The Stanford Research Park: The Engine of Silicon Valley
You don’t hear about The Eastern Establishment so much anymore. But there was a time when to be taken seriously in business, politics and most other fields, you pretty much had to be a product of the east. It seemed that all the power players, big money men and members of the Old Boys’ Club went to Harvard, Yale or one of the other east coast powerhouses. California just wasn’t the big leagues. Maybe it was because the Golden State was the home for Hollywood romances or because the weather was more suitable for the Beach Boys than bigwigs in three-piece suits --- but for whatever reason, California had trouble getting its due respect. And this could be rather frustrating for a school with a growing reputation like Stanford University. While being called the “Harvard of the West” certainly earned Stanford some respect in the postwar years, it still had to settle for a kind of second-class citizenship.

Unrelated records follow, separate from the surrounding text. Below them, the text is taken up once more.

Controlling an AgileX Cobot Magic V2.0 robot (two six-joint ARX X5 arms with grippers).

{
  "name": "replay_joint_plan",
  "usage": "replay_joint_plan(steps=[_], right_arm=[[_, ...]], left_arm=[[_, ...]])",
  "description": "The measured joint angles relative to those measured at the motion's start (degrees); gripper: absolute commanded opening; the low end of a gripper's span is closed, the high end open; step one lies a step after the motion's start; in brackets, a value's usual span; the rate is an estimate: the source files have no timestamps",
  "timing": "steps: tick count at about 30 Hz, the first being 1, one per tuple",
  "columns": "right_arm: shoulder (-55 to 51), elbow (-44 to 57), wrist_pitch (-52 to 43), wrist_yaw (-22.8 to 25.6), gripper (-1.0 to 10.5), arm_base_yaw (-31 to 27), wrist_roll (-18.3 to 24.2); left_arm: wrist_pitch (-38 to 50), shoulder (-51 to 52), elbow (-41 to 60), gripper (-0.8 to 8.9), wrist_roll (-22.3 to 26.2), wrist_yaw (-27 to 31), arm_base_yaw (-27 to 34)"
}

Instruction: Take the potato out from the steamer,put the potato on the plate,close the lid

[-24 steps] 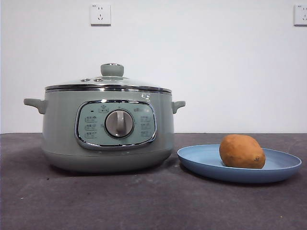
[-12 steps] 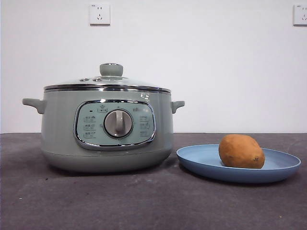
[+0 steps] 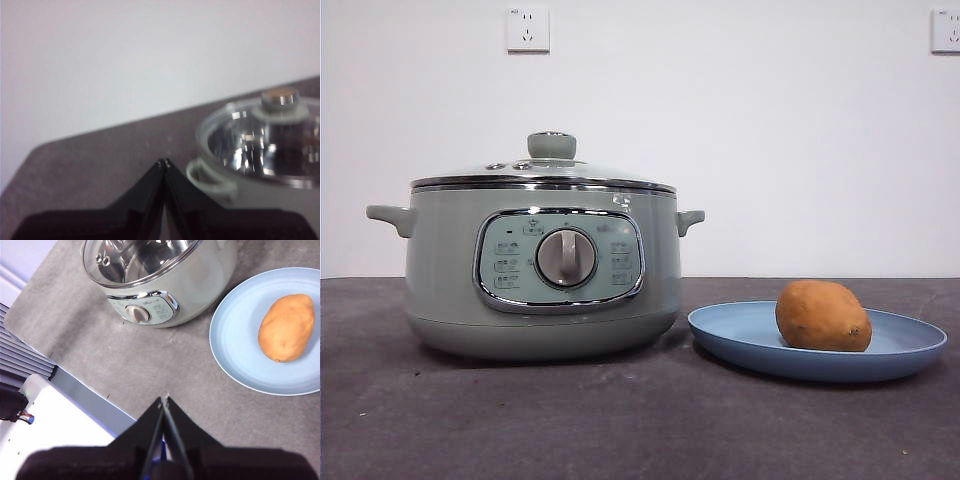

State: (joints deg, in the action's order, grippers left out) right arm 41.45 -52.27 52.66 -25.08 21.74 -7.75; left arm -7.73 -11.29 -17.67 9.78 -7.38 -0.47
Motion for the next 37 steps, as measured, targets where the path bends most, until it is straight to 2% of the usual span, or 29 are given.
replay_joint_plan(steps=[8,16,37], right_arm=[[0.0,0.0,0.0,0.0,0.0,0.0,0.0],[0.0,0.0,0.0,0.0,0.0,0.0,0.0],[0.0,0.0,0.0,0.0,0.0,0.0,0.0]], left_arm=[[0.0,7.8,10.8,-0.04,-0.4,0.0,0.0],[-0.1,11.0,15.8,-0.04,-0.4,1.0,0.0],[-2.4,11.0,16.6,-0.04,-0.4,1.2,0.0]])
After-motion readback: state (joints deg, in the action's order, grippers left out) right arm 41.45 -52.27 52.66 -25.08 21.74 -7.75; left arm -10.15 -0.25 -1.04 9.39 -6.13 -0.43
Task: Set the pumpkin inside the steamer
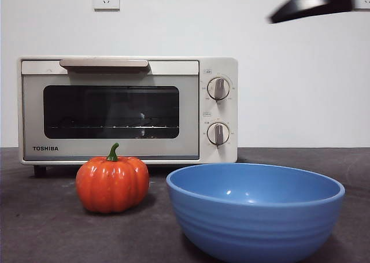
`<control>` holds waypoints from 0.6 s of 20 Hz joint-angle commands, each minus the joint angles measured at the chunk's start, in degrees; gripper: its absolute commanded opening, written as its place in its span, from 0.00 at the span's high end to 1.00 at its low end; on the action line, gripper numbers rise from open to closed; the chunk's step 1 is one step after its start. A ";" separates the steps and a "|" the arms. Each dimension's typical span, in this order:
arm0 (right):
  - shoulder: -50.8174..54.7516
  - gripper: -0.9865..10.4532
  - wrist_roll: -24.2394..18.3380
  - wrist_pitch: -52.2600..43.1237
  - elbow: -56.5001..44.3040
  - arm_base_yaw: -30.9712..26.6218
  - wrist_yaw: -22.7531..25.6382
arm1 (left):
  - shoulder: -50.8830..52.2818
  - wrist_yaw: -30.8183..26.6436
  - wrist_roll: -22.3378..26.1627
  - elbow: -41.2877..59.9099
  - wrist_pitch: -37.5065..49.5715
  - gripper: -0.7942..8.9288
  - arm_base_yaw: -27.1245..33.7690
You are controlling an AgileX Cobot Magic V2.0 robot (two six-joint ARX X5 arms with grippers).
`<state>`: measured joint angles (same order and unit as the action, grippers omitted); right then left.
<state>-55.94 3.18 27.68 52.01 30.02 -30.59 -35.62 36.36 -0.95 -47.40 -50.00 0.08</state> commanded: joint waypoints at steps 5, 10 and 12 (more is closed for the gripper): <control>-18.91 0.47 -0.90 -1.95 14.36 10.93 5.84 | -0.26 0.31 0.70 -1.18 0.33 0.90 -0.15; -31.56 0.47 -3.30 -1.92 23.37 15.54 10.47 | -0.26 0.31 0.70 -1.18 0.31 0.90 -0.15; -35.56 0.47 -4.20 -1.99 24.85 16.87 12.92 | -0.26 0.31 0.72 -1.18 0.31 0.90 -0.15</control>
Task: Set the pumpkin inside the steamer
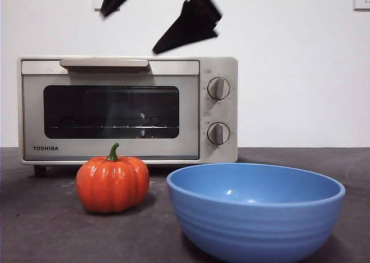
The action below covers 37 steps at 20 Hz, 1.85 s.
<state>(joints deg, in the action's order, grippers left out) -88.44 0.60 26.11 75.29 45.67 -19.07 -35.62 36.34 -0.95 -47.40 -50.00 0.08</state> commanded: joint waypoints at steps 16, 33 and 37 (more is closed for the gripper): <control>-20.76 0.46 -2.60 -4.90 1.68 7.30 13.75 | -0.24 0.33 0.70 -1.18 0.22 0.90 -0.22; -23.54 0.46 -1.92 -5.79 1.68 7.45 14.47 | -0.24 0.33 0.68 -1.18 0.17 0.90 -0.59; -23.54 0.46 -1.01 -5.09 1.68 7.41 14.38 | -0.24 0.33 0.68 -1.18 0.20 0.90 -0.59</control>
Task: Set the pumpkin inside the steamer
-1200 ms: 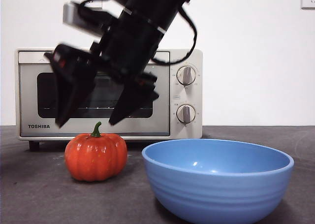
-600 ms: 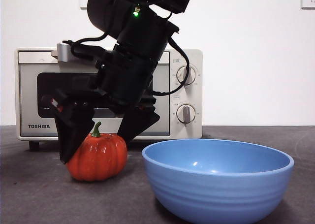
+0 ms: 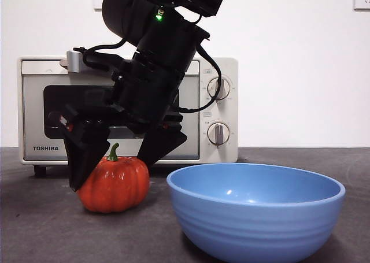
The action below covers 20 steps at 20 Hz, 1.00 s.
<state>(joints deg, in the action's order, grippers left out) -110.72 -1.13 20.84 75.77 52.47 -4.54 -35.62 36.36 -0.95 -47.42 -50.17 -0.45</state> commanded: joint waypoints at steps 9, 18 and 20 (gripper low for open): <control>-2.16 0.56 2.43 -0.20 1.18 0.76 -1.33 | -0.07 0.31 0.68 -1.16 0.37 0.90 -0.07; 3.89 0.60 2.36 0.90 1.92 0.55 -0.33 | 0.13 0.31 0.70 -1.16 0.44 0.90 -0.07; 7.98 0.60 2.38 3.58 1.92 0.55 0.11 | 0.13 0.31 0.70 -1.16 0.44 0.90 -0.07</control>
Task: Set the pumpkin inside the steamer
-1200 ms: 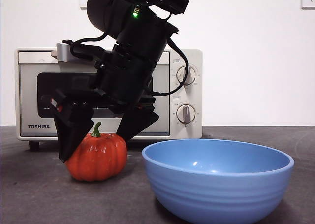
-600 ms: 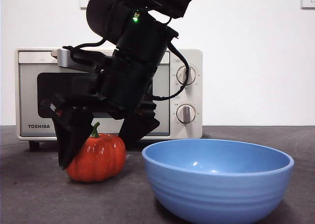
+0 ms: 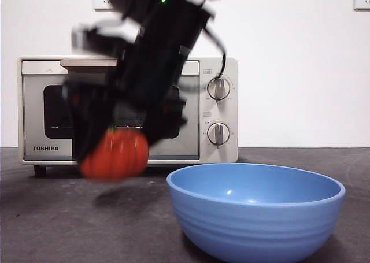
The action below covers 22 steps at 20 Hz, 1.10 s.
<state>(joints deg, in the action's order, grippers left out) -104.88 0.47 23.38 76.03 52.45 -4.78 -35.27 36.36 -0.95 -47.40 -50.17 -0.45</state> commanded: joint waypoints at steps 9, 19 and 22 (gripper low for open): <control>21.07 0.60 0.83 13.75 -3.96 0.24 0.50 | -0.22 0.31 0.72 -1.18 0.42 0.90 -0.07; 31.85 0.60 3.56 10.25 -26.16 0.31 0.83 | -0.22 0.28 0.76 -1.18 0.44 0.90 -0.07; 31.19 0.60 3.80 6.01 -30.14 0.28 1.03 | -0.22 0.31 0.76 -1.18 0.44 0.90 -0.07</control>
<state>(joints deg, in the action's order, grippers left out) -72.90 3.46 30.09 45.56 52.12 -4.01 -35.27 36.36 -0.95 -47.42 -50.17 -0.45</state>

This bothered Stanford engineering Professor Frederick Terman. After all, even his protégés Bill Hewlett and David Packard headed out east to MIT and General Electric after studying at Stanford. “In those days,” Terman would later say, “a serious young engineer had to go back east to put spit and polish on his education.'' Unsatisfied with this arrangement, Terman began to consider how Stanford might further a kind of western intellectual center that could rival the eminence of eastern hotspots. He envisioned a collaboration between academia and industry that would benefit both, and --- thanks to Stanford's land and interest --- Terman actually made it happen.
During the 1950s, Frederick Terman played the pivotal role in encouraging the entrepreneurial partnerships with Stanford University that set off a world-famous techie boom. The innovative center was called the Stanford Industrial Park, and it would become the heartbeat of what came to be known as Silicon Valley.
Frederick Terman was only at Stanford because he got sick. Although he grew up on the campus --- his father Lewis was the Stanford psychology professor who invented the IQ test --- Terman had earned his doctorate at MIT and was expecting to return to Cambridge as an assistant professor when he came down with tuberculosis while summer vacationing back home. Two doctors declared his case hopeless as he spent the next year with sandbags on his stomach, playing with ham radios and drafting his first book on radio engineering. In 1925, as Terman’s condition gradually improved, he was offered a half-time teaching job at Stanford. Getting out of bed for just the two hours a day it took to go to class, Terman began to rise through the ranks of academia as his health also advanced.
Terman’s career at Stanford was remarkable. In his early days at the university he made the electrical department one of the best in the nation. An avid inventor, Terman filed 36 patents between 1930 and 1947 and was elected president of the Institute of Radio Engineers in 1940—the first person west of Pittsburgh to achieve the honor. During World War II he went east to direct a staff of more than 850 at the Radio Research Laboratory at Harvard University, which had the crucial responsibility for developing the jammers and aluminum chaff used to confuse enemy radar. Earlier, of course, he had lured Bill & Dave back to Palo Alto and helped them get what would become a billion dollar company off the ground. Still, it was his work in establishing the Stanford Industrial Park that would make him the “Father of Silicon Valley."
Of course, while Terman may have seen the Stanford Industrial Park as a means to rival the Eastern Establishment in electronics, the university itself actually needed the money. After a postwar downturn in its endowment fund, Stanford was looking for a way to make some extra cash.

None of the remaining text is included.